Why is now the time for an Erdogan visit to the White House?

With sanctions looming in Congress and a protest outside the White House, Washington is getting ready for Erdogan visit.

U.S. President Donald Trump meets with President Recep Tayyip Erdogan of Turkey during the U.N. General Assembly in New York, U.S. (photo credit: KEVIN LAMARQUE)
U.S. President Donald Trump meets with President Recep Tayyip Erdogan of Turkey during the U.N. General Assembly in New York, U.S.
(photo credit: KEVIN LAMARQUE)
WASHINGTON – On Wednesday, US President Donald Trump will welcome Turkish President Tayyip Erdogan to the White House.
Just a month ago, Trump threatened to “destroy” the Turkish economy if Erdogan were to continue his campaign against the Kurds in northern Syria, but that now seems like water under the bridge.
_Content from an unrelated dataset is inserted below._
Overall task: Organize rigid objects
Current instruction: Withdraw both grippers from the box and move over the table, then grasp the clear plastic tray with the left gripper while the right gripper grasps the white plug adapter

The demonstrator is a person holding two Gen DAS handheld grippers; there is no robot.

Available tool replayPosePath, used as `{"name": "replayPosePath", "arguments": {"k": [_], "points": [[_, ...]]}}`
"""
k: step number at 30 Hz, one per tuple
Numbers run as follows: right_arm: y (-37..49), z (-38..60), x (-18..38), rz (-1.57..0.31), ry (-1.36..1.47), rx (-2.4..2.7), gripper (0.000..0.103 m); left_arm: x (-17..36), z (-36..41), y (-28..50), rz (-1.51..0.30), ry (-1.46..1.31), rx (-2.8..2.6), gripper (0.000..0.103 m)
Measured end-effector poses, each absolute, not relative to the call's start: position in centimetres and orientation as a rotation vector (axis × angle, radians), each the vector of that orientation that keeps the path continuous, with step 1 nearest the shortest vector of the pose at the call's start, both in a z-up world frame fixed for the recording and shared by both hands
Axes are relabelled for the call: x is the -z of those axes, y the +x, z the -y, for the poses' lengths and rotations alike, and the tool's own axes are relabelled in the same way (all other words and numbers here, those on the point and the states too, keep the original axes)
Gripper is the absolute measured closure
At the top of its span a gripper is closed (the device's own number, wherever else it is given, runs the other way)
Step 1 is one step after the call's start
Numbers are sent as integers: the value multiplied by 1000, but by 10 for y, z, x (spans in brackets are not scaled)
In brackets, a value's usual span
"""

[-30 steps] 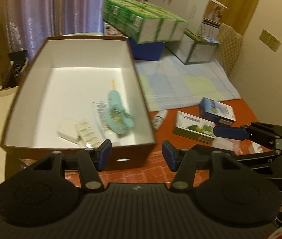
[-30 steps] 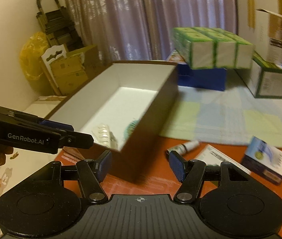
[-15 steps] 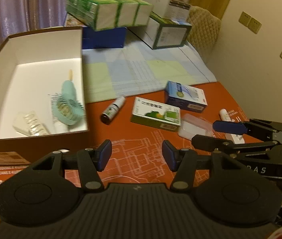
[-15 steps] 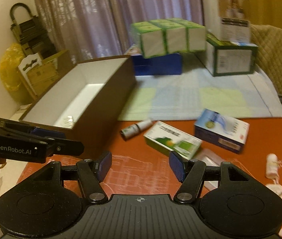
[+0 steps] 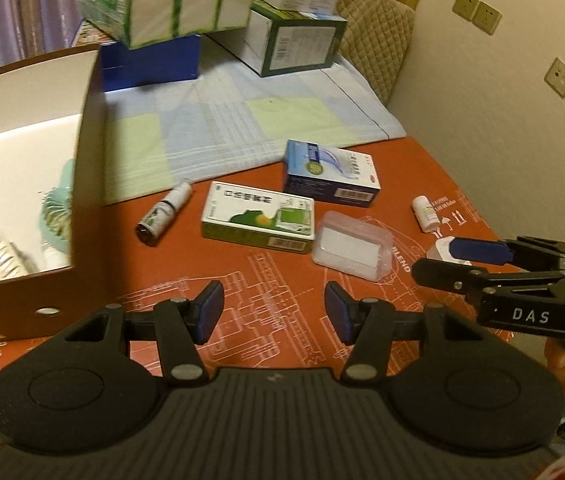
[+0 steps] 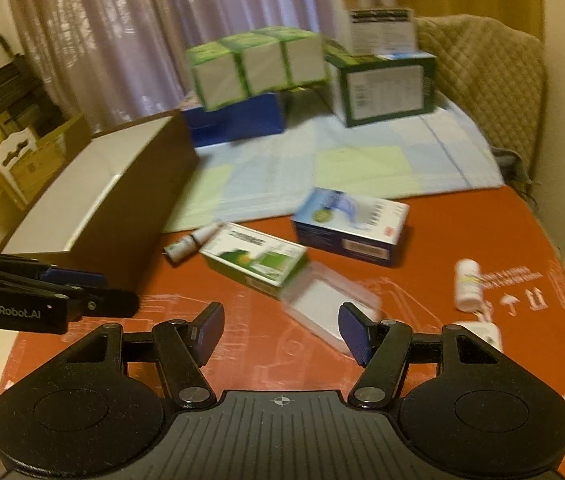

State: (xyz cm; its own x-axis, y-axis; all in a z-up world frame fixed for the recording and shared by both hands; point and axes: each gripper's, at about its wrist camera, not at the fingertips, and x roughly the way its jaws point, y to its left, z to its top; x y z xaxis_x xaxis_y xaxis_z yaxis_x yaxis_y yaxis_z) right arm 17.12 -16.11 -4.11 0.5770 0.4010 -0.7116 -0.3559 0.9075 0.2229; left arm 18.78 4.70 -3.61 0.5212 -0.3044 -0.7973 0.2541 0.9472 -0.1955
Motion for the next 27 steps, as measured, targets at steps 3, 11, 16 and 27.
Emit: {"name": "replayPosePath", "arguments": {"k": [3, 11, 16, 27], "points": [[171, 180, 45, -861, 73, -398, 42, 41, -36, 192, -965, -47, 354, 52], [172, 224, 59, -886, 104, -278, 42, 55, -8, 206, -967, -22, 412, 52], [175, 242, 67, -895, 111, -218, 42, 64, 8, 212, -964, -8, 440, 52], [190, 259, 92, -916, 80, -171, 42, 85, 30, 227, -966, 9, 482, 51]]}}
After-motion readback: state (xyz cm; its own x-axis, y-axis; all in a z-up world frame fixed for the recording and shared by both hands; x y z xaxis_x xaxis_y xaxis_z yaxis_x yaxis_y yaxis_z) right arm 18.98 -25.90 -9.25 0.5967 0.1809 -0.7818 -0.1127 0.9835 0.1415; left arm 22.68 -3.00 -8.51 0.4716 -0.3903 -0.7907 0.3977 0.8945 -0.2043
The president had since made it clear that Syria is not a top priority for him. “Let someone else fight over this long-bloodstained sand,” he said last month at the White House.
But with sanctions against Turkey looming in Congress, and strong bipartisan criticism about the Turkish offense in northern Syria, one might ask if this is the best time for Erdogan to visit Washington.
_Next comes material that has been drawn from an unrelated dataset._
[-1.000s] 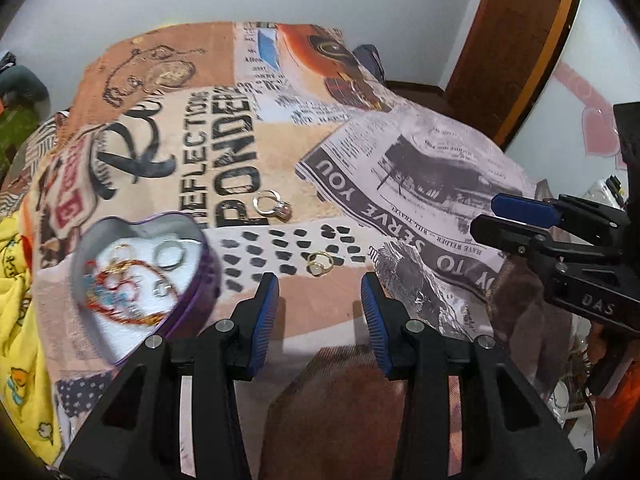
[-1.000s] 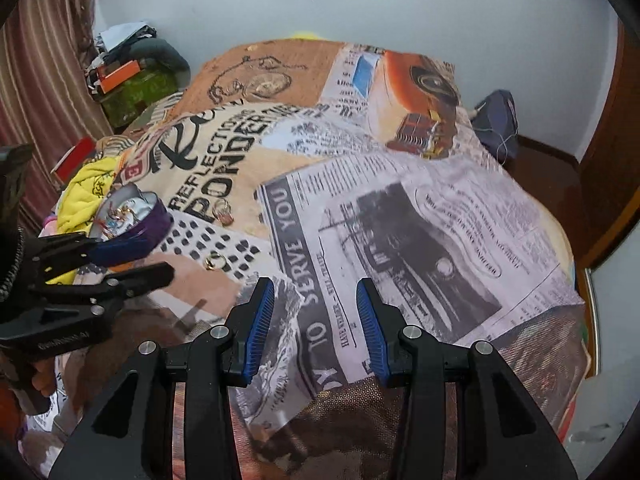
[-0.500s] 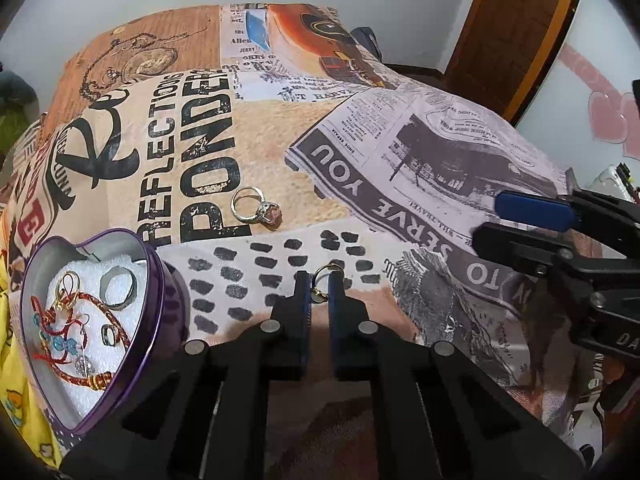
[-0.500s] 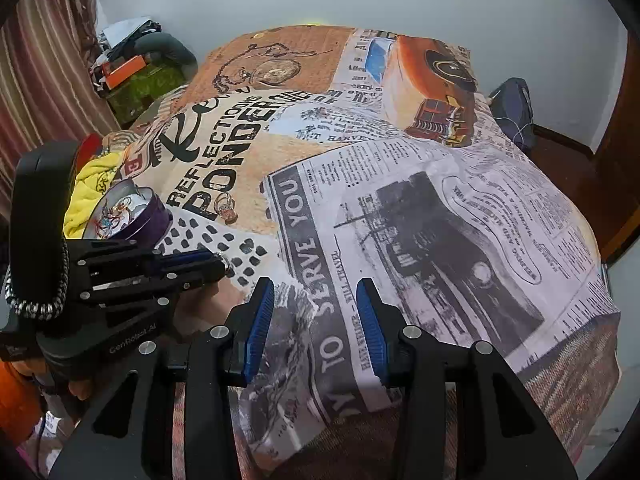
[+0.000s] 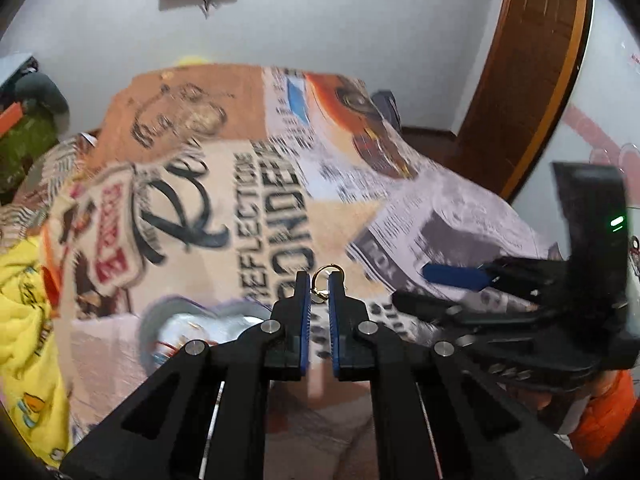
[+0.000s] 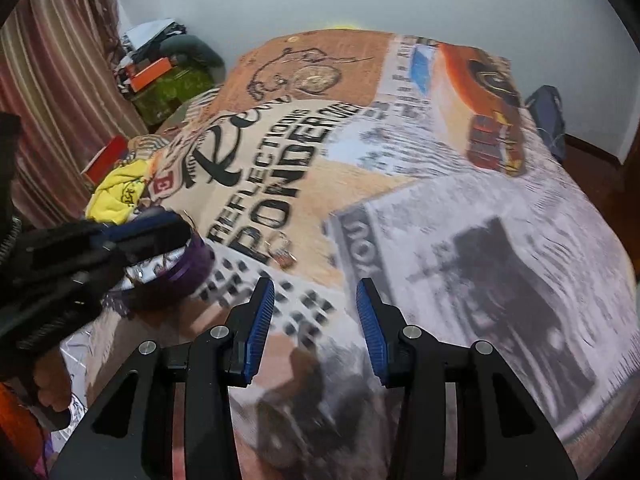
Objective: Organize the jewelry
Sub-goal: 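Grasp the remaining gold earring with the left tool while the right grasps the pink-stone silver ring, then carry the earring and ring over the heart tin and open both tools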
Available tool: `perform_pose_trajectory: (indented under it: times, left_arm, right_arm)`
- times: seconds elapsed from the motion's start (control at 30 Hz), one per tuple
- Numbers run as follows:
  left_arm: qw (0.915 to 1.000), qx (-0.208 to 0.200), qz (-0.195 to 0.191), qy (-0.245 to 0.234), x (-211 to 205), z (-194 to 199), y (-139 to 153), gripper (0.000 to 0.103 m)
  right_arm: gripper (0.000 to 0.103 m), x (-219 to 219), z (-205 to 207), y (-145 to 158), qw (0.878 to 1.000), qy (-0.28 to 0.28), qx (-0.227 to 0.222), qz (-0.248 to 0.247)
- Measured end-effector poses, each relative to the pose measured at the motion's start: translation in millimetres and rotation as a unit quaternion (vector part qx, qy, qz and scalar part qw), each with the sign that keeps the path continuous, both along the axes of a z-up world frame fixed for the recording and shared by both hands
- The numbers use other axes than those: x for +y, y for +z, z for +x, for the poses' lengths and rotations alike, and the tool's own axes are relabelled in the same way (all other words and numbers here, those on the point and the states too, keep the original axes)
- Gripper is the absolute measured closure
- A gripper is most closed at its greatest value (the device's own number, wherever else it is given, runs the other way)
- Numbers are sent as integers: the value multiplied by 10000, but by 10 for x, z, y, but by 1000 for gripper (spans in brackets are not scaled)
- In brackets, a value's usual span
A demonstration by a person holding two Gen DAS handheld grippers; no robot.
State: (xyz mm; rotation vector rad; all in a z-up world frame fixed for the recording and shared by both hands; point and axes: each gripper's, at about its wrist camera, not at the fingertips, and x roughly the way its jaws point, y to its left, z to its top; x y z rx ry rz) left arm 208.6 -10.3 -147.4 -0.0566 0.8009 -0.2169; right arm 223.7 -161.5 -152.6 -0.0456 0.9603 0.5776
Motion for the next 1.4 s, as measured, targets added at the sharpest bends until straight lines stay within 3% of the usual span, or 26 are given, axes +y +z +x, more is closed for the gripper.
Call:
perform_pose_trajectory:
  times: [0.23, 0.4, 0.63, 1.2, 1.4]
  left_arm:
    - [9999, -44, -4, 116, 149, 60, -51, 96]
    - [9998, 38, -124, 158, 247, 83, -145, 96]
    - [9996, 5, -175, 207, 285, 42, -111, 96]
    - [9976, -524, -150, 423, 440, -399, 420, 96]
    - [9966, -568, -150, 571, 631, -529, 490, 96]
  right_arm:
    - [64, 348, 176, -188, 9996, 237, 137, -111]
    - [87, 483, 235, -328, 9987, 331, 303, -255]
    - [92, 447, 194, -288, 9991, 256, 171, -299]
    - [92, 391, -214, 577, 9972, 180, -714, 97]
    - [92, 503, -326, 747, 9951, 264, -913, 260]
“Erdogan wants to signal that he remains in Trump’s good graces, that he was able to accomplish everything that we wanted to do vis-a-vis Syria and the Kurds while still being able to maintain a partnership with Trump,” Ned Price, a lecturer at Georgetown University’s School of Foreign Service and former spokesperson for the National Security Council under the Obama administration, told The Jerusalem Post.
“For Erdogan, it’s a win-win,” Price added. “He was able to accomplish his narrow goals in northern Syria, and he is able to show his constituents back at home that he is welcomed with open arms to the West Wing of the White House.”
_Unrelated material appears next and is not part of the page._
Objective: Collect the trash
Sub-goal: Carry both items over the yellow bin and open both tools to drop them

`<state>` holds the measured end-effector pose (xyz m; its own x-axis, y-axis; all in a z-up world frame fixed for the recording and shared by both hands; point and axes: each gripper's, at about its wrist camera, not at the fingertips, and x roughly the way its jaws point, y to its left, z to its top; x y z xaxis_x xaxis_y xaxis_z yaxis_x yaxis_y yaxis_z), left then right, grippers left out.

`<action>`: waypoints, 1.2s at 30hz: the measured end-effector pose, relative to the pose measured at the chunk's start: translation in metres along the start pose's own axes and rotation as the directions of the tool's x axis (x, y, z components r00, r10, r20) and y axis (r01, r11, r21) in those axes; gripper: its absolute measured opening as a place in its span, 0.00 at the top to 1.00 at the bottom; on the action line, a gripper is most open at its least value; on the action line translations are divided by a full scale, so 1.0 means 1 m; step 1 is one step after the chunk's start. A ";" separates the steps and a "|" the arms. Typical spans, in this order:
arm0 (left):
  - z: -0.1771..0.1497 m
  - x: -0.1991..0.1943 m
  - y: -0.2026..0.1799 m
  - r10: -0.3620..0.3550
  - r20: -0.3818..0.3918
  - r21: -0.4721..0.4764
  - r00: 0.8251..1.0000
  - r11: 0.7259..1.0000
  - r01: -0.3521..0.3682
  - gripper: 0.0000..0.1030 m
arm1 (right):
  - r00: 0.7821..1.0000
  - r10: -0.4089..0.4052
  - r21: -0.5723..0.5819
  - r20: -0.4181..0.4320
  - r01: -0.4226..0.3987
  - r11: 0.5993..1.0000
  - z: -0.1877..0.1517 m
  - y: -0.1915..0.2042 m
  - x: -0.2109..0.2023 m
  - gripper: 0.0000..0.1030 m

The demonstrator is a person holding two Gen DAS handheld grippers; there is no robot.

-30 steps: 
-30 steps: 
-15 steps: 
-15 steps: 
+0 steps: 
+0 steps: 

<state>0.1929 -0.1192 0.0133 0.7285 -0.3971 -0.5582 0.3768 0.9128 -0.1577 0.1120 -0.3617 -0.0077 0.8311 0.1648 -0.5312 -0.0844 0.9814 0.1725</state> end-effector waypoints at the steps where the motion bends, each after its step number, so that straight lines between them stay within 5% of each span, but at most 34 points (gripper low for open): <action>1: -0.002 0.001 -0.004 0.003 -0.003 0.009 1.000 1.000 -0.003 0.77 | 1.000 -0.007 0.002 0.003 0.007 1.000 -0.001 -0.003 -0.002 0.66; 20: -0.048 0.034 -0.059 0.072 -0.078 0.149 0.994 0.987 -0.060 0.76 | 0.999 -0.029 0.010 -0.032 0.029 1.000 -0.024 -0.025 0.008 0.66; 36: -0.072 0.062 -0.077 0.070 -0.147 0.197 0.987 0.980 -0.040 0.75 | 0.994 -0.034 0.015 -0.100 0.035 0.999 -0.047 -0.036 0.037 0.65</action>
Asked why Trump would invite Erdogan to Washington at this time, Piece said that “if he were to look at this solely through the lens of strategic American interests, welcoming Erdogan, especially at this time, is not the most logical thing to do. After all, Erdogan is the force behind the assault on one of our most effective partners on the ground in the region. The last time he was here, there was an assault on American reporters. There are still bitter memories of that. And with Congress still [discussing] both his Syria assaults, and more recently with the vote to condemn the Armenian genocide, now would not seem to be the right time to welcome Erdogan here.”
JONATHAN SCHANZER is senior vice president for research at FDD think tank in Washington. He told the Post that Erdogan is coming in a moment where his popularity in Washington is probably at its lowest.
“All of the controversy surrounding Trump’s decision to leave Syria has put a spotlight on Turkey and its policies in Syria,” said Schanzer. “He’s not well-loved in this town right now. At best, Erdogan will walk away having scored an Oval Office visit, and it will help him at home, but there’s very little that he can do here right now to win over bipartisan support in light of everything that Turkey has been doing.”
He told the Post that with new sanctions being discussed in Congress, the Turkish president is now beginning to pay the price for his foreign policy.
“When one looks at Trump’s foreign policy, Turkey seems to be at odds with every core pillar of it,” Schanzer said. “Whether it’s enforcing sanctions on Iran, isolating Hamas, countering the Muslim Brotherhood, defeating ISIS, or blocking Iran from gaining access to new territory in the Middle East. Turkey appears to be undermining all of these things, and Trump continues to turn a blind eye. I think that the president wants to tell his base that he has made a good decision in Syria, and that it is playing out for the better, and so he is committed to perpetuating that narrative with Erdogan.”
Erdogan, he added, “has found a president that is willing to work with him despite those issues. And I think he’s fortunate that there isn’t someone else in the White House that might be more offended by some of his other policies.”
Erdogan is also expected to face a couple of protests: one in front of the White House, which will take place before the meeting, and another one on Massachusetts Avenue, after the meeting.
“Erdogan continues to enjoy veto over many areas of US policy long after he and the Turkish government have turned their back on the US on a whole range of issues,” Aram Hamparian, executive director of the Armenian National Committee of America (ANCA), who organize the protest, told the Post.
Asked why ANCA decided to organize the demonstration, Hamparian said that “Turkey long ago walked away from NATO, turned its back on the US and yet still expects to have a veto over US policy on issues, and that needs to end.”
He explained that “regional policies, support for allies, their policy on Greece, Cyprus, Israel, Armenia, their human rights record, the jailing of journalists – on all of these issues... Turkey cannot forsake every shared interest, every shared value that used to connect the two countries, and then still expect to dictate terms here in Washington.
“Erdogan is extremely open about the direction he’s taking his country. And I think every aspect of our political system here in America, especially here in Washington, has woken up to this fact. But the last holdout is the White House. We’re protesting to help bring that to an end.”